Consider a sequence of power series, indexed by $k$, as $f_k(\beta) = \sum_{j= 0}^{[k/2]} (-1)^j \binom{k}{2j} \beta^{2k-2j}$, where $[k/2]$ denotes the largest integer that is smaller than $k$.
I'm interested in the asymptotic properties of $f_k$. Specifically, I conjecture that $\lim_{k\to \infty} f_k(\beta) = 0$ for all $\beta\in (-1, 1)$. Can anyone help me prove whether it is correct?

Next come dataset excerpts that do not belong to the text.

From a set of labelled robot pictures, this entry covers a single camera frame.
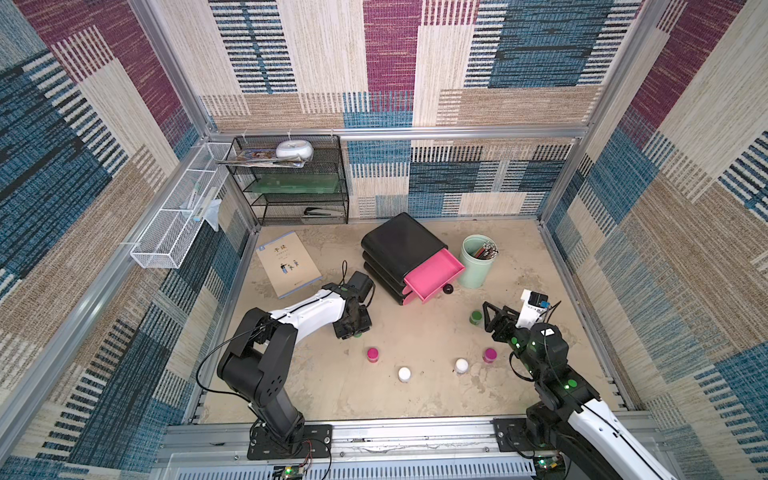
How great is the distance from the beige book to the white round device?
0.36 metres

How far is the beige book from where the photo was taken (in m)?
1.04

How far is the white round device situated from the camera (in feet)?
2.93
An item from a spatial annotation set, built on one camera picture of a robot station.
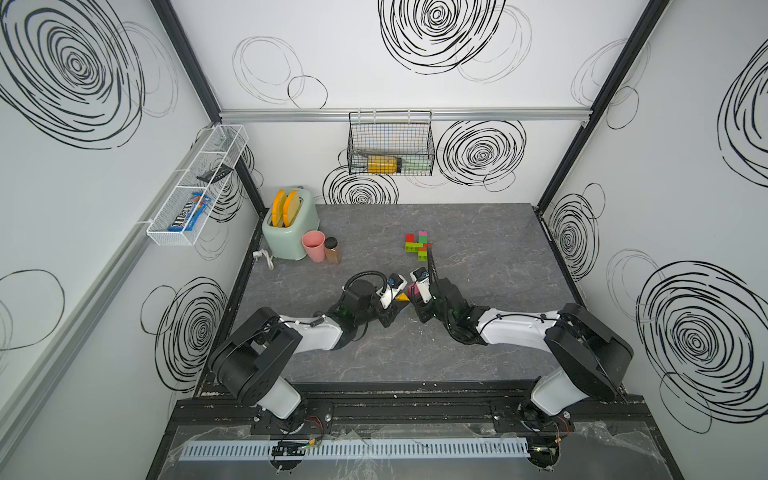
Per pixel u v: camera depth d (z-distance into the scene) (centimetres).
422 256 103
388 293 73
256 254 102
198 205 70
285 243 96
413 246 112
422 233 109
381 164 87
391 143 99
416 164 87
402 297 84
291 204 93
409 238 111
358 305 69
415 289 79
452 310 68
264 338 50
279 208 91
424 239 108
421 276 77
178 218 69
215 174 76
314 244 97
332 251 98
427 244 108
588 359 44
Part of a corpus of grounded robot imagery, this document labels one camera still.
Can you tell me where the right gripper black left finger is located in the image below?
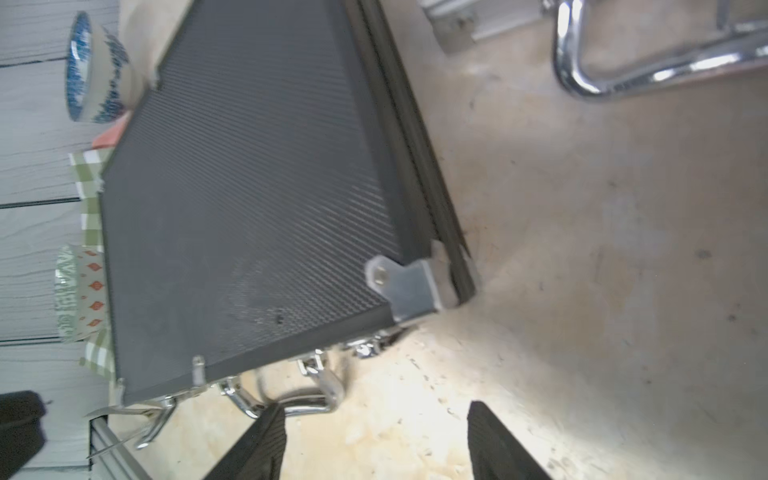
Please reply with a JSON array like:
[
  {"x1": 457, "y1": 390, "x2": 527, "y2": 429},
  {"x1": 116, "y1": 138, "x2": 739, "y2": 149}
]
[{"x1": 204, "y1": 405, "x2": 287, "y2": 480}]

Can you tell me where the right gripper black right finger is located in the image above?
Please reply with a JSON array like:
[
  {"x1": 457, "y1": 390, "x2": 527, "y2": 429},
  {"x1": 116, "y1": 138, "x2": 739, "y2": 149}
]
[{"x1": 467, "y1": 400, "x2": 550, "y2": 480}]

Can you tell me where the black carbon poker case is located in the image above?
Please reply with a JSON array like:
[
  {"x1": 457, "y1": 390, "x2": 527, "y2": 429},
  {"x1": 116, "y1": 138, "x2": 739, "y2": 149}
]
[{"x1": 99, "y1": 1, "x2": 477, "y2": 448}]

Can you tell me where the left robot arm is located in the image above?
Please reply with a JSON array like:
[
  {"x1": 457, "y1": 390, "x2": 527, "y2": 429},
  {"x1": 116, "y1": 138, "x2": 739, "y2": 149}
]
[{"x1": 1, "y1": 390, "x2": 46, "y2": 479}]

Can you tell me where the small silver poker case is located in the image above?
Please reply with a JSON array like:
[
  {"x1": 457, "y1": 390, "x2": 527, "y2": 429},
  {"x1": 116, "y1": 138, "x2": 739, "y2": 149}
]
[{"x1": 417, "y1": 0, "x2": 768, "y2": 102}]

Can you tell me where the green checked cloth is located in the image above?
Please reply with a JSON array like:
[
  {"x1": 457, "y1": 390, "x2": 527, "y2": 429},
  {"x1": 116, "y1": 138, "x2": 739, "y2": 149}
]
[{"x1": 69, "y1": 147, "x2": 116, "y2": 381}]

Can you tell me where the pink cutting board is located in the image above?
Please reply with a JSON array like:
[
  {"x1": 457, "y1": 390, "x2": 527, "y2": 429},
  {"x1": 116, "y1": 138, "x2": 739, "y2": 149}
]
[{"x1": 91, "y1": 112, "x2": 131, "y2": 149}]

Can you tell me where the blue floral ceramic bowl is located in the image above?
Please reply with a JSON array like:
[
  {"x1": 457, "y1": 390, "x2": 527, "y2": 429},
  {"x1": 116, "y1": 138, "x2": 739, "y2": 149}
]
[{"x1": 65, "y1": 11, "x2": 145, "y2": 124}]

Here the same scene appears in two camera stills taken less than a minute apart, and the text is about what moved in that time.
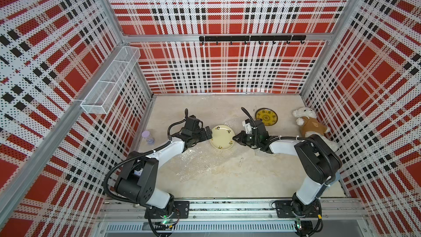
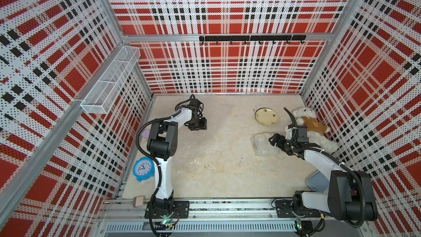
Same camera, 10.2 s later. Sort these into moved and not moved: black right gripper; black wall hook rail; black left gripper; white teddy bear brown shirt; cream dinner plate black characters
Moved: black left gripper; cream dinner plate black characters; black right gripper
Not moved: black wall hook rail; white teddy bear brown shirt
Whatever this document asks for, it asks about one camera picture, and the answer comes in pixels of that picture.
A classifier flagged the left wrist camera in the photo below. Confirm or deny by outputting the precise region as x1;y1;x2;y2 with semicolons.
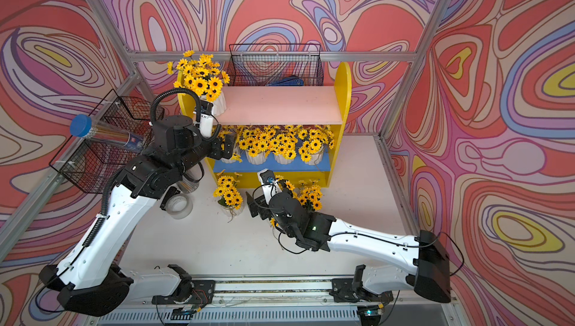
199;100;214;138

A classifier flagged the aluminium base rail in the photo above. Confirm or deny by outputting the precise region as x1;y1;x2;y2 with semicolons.
87;273;459;325

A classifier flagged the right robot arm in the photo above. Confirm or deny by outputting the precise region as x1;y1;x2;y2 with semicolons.
247;186;452;304

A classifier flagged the black wire basket left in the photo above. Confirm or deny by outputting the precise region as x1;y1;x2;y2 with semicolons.
49;91;153;194

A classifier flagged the blue item in rear basket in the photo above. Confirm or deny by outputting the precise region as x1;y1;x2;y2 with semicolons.
267;75;304;87

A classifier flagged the clear jar of pencils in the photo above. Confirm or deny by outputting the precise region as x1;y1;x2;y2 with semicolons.
176;165;202;194

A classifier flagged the black wire basket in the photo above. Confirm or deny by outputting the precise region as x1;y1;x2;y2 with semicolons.
49;91;153;194
226;43;324;87

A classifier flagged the blue capped pencil tube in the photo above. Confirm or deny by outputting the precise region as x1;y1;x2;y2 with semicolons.
70;115;145;153

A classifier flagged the sunflower pot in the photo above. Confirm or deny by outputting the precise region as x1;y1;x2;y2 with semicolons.
269;125;298;165
219;125;243;164
213;171;244;221
166;49;231;116
238;126;270;165
296;179;323;212
269;180;296;229
296;125;335;166

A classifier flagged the black wire basket rear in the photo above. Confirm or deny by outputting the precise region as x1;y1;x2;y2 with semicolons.
226;43;324;87

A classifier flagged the yellow shelf unit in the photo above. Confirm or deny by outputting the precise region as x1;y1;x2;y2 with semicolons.
177;61;353;190

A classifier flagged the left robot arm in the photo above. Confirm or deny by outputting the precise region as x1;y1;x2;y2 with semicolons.
39;88;233;316

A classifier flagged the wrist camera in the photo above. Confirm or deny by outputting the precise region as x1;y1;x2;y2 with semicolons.
199;100;214;138
258;169;279;205

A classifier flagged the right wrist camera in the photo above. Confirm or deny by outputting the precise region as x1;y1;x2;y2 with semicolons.
258;169;279;205

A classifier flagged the clear tape roll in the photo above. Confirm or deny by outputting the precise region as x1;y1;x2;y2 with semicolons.
160;186;193;220

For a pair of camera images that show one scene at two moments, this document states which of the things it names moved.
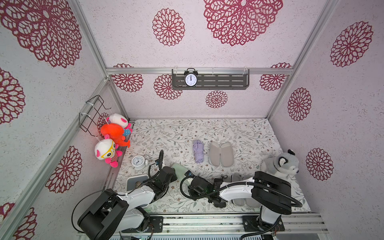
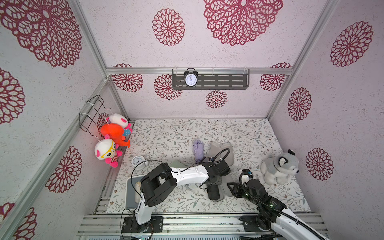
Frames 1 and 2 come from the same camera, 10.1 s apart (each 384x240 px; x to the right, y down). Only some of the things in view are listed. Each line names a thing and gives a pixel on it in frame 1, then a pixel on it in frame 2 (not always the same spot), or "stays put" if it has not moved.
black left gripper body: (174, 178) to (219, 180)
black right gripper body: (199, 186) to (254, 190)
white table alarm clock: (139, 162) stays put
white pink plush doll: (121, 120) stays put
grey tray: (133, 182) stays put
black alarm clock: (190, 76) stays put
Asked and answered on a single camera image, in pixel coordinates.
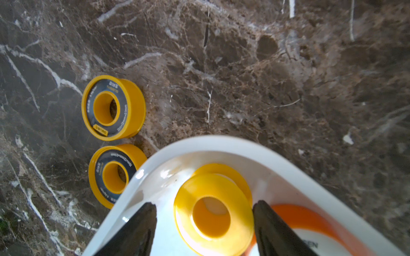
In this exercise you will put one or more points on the white plastic storage box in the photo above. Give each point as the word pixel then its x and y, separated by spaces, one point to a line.
pixel 271 178

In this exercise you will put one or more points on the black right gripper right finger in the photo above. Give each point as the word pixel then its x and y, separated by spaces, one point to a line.
pixel 274 237

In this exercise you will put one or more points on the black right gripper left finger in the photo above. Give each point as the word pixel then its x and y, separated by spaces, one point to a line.
pixel 135 238

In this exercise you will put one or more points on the orange white tape roll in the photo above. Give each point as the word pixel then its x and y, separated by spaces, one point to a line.
pixel 328 232

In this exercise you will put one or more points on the yellow tape roll navy label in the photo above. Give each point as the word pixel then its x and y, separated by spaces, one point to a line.
pixel 113 108
pixel 111 169

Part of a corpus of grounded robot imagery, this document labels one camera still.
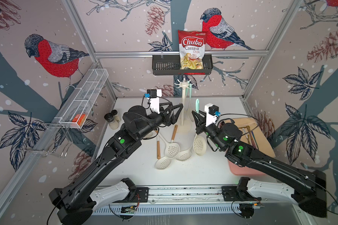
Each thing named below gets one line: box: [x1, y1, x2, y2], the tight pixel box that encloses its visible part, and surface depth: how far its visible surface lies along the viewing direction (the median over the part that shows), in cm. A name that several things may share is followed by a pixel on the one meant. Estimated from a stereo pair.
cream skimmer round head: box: [154, 139, 172, 170], surface depth 87 cm
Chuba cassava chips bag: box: [177, 30, 207, 70], surface depth 85 cm
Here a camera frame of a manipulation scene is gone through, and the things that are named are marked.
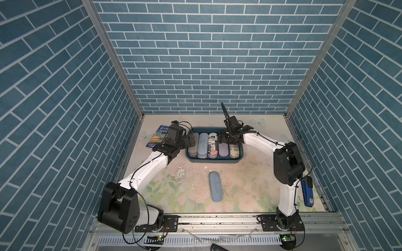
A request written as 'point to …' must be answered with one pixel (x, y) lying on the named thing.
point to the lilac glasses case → (223, 149)
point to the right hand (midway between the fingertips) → (223, 139)
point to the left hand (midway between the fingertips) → (190, 138)
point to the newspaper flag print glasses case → (213, 145)
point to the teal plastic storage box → (220, 159)
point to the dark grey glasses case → (193, 151)
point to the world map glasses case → (234, 150)
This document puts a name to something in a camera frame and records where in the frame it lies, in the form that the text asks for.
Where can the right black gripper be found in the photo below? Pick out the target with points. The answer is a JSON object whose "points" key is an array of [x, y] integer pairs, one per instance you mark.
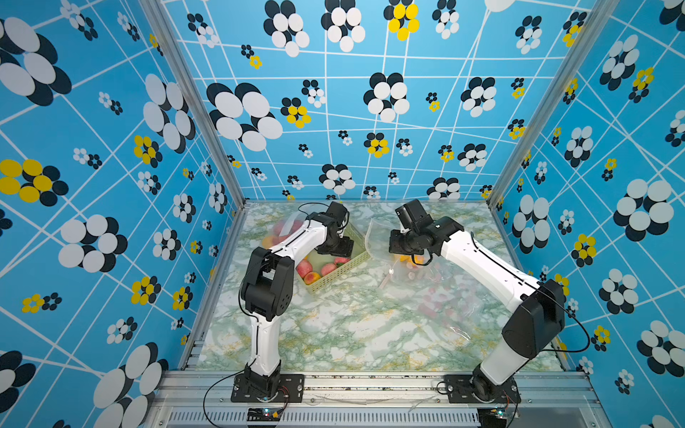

This conjecture seems false. With $i=\sqrt{-1}$, note that \begin{align*} (\beta+i)^k = \sum_{n=0}^{k} \binom{k}{n} i^n \beta^{k-n} = \sum_{j=0}^{\lfloor k/2\rfloor} \binom{k}{2j} (-1)^j \beta^{k-2j} + i \sum_{j=0}^{\lfloor(k-1)/2\rfloor} \binom{k}{2j+1} (-1)^j \beta^{k-2j-1}. \end{align*} In particular, $$ f_k(\beta) = \beta^k \mathop{\rm Re}\big( (\beta+i)^k \big). $$ Then $$ |f_k(\beta)| \le |\beta^k(\beta+i)^k| = \big(|\beta|\sqrt{\beta^2+1}\big)^k, $$ which shows that $\lim_{k\to\infty} f_k(\beta) = 0$ when $|\beta|\sqrt{\beta^2+1} < 1$, or in other words when $|\beta| < \sqrt{(\sqrt5-1)/2}$. However, for larger values of $|\beta|$, this maximum value grows as $k$ increases; and indeed $\beta^k \mathop{\rm Re}\big( (\beta+i)^k \big)$ will be close to $2^{k/2}$ when $k$ is divisible by $8$ and $\beta$ is near $1$, for example.